* _What to work on_: Exact copy, no pictures: take the lines of the listing below from the first through the one containing "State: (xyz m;".

[Start of section]

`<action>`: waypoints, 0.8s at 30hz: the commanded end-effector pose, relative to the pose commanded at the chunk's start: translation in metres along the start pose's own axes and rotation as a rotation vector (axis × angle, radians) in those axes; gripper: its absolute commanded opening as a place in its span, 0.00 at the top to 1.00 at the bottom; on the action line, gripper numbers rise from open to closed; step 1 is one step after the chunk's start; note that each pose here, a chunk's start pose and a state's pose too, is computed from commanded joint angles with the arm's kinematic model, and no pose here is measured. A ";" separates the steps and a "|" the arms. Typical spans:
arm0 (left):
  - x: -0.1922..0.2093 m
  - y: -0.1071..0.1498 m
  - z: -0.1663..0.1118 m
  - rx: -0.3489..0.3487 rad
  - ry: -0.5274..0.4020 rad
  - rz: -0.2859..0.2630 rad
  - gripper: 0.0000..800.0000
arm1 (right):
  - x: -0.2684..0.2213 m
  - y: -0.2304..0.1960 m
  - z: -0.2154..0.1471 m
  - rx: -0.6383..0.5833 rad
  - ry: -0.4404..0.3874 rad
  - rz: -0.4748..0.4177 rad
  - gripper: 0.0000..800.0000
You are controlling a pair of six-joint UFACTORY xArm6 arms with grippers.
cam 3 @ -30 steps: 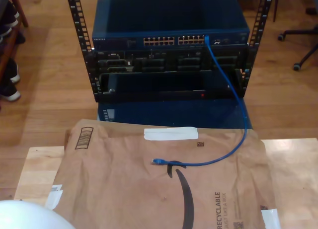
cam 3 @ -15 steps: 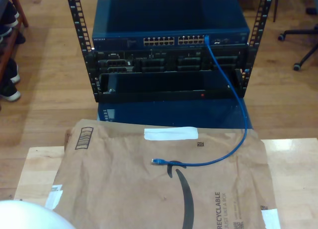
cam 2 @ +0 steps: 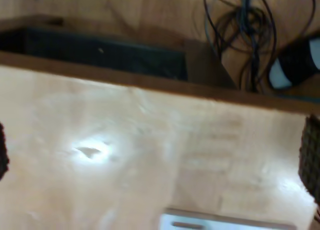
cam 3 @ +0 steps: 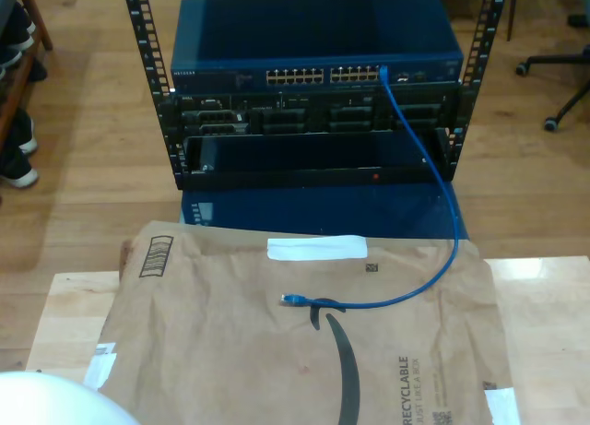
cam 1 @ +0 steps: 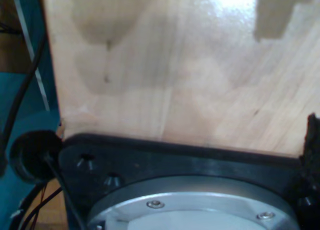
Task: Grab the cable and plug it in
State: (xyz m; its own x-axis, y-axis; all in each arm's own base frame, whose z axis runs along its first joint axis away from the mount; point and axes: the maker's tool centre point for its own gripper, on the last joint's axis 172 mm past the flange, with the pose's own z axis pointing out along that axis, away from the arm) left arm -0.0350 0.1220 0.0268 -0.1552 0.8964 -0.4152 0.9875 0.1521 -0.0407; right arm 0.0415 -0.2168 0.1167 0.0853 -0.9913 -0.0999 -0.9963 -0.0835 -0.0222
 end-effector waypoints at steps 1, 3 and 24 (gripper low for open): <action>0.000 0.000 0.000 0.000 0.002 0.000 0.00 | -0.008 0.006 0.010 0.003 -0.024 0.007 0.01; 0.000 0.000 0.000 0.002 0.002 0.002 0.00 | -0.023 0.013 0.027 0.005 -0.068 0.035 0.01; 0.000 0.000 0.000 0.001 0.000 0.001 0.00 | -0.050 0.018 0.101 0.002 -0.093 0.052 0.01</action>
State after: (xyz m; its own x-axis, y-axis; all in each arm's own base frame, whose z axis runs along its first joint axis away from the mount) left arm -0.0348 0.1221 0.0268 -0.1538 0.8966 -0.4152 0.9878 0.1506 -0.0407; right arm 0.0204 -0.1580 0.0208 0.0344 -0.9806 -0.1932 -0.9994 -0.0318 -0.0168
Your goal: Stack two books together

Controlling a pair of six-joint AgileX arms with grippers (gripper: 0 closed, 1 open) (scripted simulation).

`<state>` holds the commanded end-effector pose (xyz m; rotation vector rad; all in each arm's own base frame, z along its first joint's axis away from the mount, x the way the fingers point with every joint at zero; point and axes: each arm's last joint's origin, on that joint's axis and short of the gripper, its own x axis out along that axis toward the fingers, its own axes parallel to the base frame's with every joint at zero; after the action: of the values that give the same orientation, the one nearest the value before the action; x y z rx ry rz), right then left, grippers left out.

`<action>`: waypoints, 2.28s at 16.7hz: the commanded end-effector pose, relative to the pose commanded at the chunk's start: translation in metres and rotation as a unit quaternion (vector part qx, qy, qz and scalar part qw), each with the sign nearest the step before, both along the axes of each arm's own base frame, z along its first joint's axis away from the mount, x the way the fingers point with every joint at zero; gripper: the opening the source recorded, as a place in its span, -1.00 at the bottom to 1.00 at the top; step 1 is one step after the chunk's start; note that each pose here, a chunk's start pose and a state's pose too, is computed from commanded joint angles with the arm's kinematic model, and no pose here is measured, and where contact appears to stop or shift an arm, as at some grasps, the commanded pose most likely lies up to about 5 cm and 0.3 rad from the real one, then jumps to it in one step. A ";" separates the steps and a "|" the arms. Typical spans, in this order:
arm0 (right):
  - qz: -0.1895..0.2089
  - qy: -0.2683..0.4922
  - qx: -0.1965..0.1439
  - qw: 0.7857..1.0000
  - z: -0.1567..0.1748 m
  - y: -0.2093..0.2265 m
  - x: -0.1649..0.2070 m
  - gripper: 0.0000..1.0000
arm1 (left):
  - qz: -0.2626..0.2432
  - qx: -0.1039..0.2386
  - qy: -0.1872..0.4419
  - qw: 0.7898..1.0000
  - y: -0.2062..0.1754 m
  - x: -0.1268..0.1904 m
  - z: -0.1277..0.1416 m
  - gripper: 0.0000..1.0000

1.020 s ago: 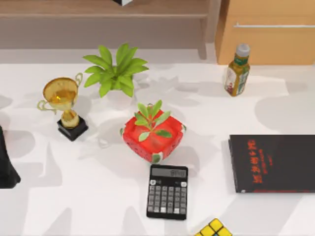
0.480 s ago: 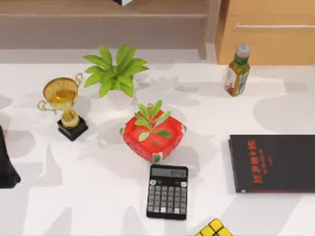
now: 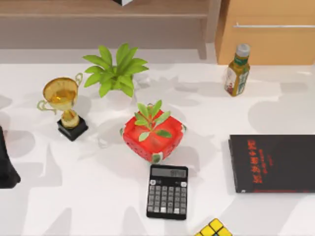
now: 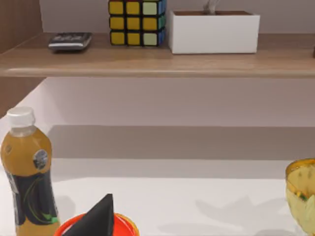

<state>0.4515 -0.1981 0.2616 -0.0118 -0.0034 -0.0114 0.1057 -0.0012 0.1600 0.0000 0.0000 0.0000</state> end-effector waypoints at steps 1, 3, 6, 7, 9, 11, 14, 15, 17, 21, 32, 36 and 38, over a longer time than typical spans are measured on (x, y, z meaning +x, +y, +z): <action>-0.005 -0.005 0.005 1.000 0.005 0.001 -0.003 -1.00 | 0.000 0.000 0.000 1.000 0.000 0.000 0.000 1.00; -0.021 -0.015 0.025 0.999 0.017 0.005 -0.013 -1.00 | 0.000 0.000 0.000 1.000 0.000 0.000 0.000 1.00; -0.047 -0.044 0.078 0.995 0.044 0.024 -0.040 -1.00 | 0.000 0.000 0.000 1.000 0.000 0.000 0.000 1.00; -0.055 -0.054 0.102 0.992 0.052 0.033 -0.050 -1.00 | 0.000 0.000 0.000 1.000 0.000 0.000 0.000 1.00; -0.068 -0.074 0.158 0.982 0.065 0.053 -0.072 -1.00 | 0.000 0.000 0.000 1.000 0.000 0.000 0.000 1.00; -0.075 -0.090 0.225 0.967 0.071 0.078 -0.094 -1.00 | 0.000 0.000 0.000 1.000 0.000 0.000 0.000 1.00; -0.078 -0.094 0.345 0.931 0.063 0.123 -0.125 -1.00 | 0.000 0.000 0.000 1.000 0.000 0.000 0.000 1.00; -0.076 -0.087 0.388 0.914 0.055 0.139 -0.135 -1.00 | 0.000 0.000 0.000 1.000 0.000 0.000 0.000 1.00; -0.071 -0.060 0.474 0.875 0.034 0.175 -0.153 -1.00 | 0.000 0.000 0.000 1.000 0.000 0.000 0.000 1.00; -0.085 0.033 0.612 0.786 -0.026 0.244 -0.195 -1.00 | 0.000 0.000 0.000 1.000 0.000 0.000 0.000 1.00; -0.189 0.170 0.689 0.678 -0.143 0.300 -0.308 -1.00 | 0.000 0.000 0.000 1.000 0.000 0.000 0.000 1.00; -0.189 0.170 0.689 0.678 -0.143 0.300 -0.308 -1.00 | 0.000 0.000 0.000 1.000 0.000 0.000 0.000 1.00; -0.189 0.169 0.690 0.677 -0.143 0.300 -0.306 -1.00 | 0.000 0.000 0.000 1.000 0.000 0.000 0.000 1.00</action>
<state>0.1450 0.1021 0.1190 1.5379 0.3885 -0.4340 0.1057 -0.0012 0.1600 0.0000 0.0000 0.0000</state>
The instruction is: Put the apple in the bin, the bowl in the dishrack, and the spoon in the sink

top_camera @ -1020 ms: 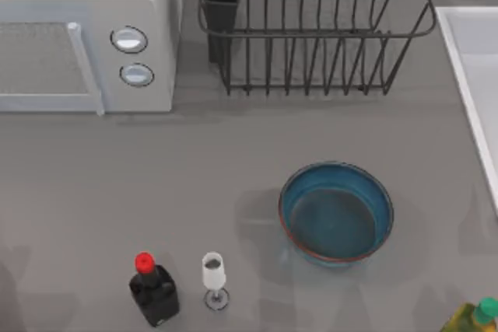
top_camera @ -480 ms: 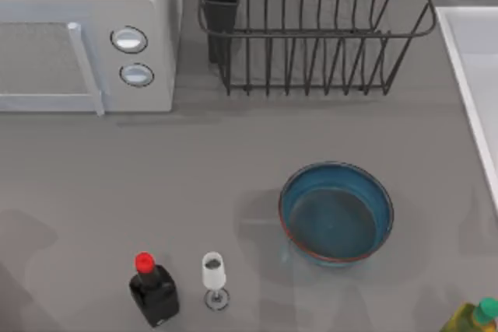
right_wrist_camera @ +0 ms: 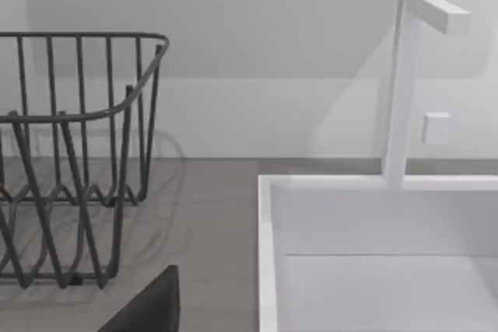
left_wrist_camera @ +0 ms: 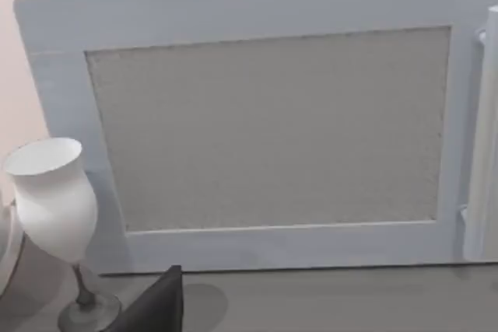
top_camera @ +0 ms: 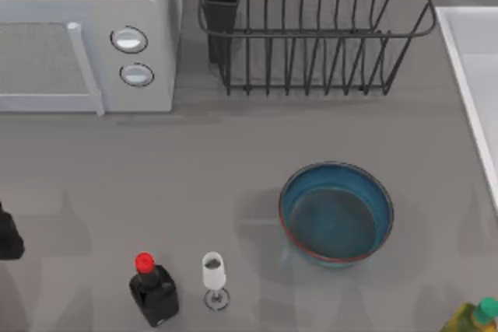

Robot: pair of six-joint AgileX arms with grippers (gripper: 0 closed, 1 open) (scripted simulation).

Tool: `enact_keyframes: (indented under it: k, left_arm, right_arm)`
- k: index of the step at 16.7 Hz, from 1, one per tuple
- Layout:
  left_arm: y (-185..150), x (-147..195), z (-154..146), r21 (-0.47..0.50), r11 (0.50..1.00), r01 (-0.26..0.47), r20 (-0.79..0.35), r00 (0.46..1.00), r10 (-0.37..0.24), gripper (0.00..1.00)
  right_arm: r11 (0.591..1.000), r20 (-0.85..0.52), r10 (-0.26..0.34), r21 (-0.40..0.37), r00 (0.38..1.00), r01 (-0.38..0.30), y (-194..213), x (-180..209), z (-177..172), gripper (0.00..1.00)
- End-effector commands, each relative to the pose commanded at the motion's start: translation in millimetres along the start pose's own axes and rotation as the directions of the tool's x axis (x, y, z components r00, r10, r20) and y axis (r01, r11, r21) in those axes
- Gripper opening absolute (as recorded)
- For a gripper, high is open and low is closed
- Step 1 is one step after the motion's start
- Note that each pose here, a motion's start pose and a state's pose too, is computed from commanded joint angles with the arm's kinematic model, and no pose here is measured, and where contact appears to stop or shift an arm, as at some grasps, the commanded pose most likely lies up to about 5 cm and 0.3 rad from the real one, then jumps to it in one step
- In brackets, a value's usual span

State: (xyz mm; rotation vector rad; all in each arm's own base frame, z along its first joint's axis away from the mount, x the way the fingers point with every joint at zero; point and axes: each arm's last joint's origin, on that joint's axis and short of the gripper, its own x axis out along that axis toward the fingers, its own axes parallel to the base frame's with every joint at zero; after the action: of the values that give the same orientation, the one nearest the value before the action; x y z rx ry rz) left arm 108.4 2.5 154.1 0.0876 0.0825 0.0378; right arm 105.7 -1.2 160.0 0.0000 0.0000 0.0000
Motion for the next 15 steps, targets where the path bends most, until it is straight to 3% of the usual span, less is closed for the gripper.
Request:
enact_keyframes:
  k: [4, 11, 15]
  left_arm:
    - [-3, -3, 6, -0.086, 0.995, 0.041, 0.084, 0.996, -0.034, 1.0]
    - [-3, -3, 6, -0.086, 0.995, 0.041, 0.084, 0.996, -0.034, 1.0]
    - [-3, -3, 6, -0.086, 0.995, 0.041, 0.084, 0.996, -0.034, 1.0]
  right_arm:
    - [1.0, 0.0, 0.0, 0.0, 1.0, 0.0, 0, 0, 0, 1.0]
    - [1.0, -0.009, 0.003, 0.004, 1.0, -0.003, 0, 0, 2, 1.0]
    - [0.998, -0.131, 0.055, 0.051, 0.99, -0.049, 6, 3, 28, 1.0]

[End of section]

* _Exercise output_:
`<action>`: waypoints, 0.8s at 30hz: the commanded end-effector pose, relative to the pose commanded at the chunk's start: translation in metres along the start pose's own axes and rotation as a rotation vector (axis × angle, radians) in those axes; gripper: its absolute commanded opening as a place in its span, 0.00 at the top to 1.00 at the bottom; on the action line, gripper numbers rise from open to closed; step 1 is one step after the chunk's start; note that each pose here, a chunk's start pose and a state's pose too, is computed from commanded joint angles with the arm's kinematic model, and no pose here is measured. A ";" separates the steps and a "|" the arms. Typical spans:
arm0 (left):
  - x: -0.1922..0.2093 m
  - y: -0.1071..0.1498 m
  - z: -0.1663..0.1118 m
  - rx: -0.3489..0.3487 rad
  - ry: -0.5274..0.4020 rad
  - rz: -0.2859..0.2630 rad
  - gripper: 0.0000..800.0000
arm1 (right):
  - x: -0.2684..0.2213 m
  - y: -0.2304..0.1960 m
  - z: -0.2154..0.1471 m
  - rx: -0.6383..0.5833 rad
  - ry: -0.4404..0.3874 rad
  - rz: -0.4748..0.4177 rad
  - gripper: 0.0000..800.0000
You are controlling a pair of six-joint UFACTORY xArm6 arms with grippers.
cam 3 @ -30 steps: 
cam 3 @ -15 steps: 
cam 2 @ +0 steps: 
cam 3 @ +0 steps: 
cam 1 @ +0 steps: 
Task: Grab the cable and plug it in
State: (xyz m; its own x-axis, y-axis; all in each arm's own base frame, whose z axis runs along its first joint axis away from the mount; point and axes: the maker's tool centre point for its own gripper, on the last joint's axis 172 mm past the flange, with the pose's own z axis pointing out along that axis, away from the arm) left arm -0.0350 0.1220 0.0268 -0.1552 0.8964 -0.4152 0.9875 0.1521 -0.0407; right arm 0.0415 -0.2168 0.1167 0.0853 -0.9913 -0.0999 -0.9963 -0.0835 -0.0222

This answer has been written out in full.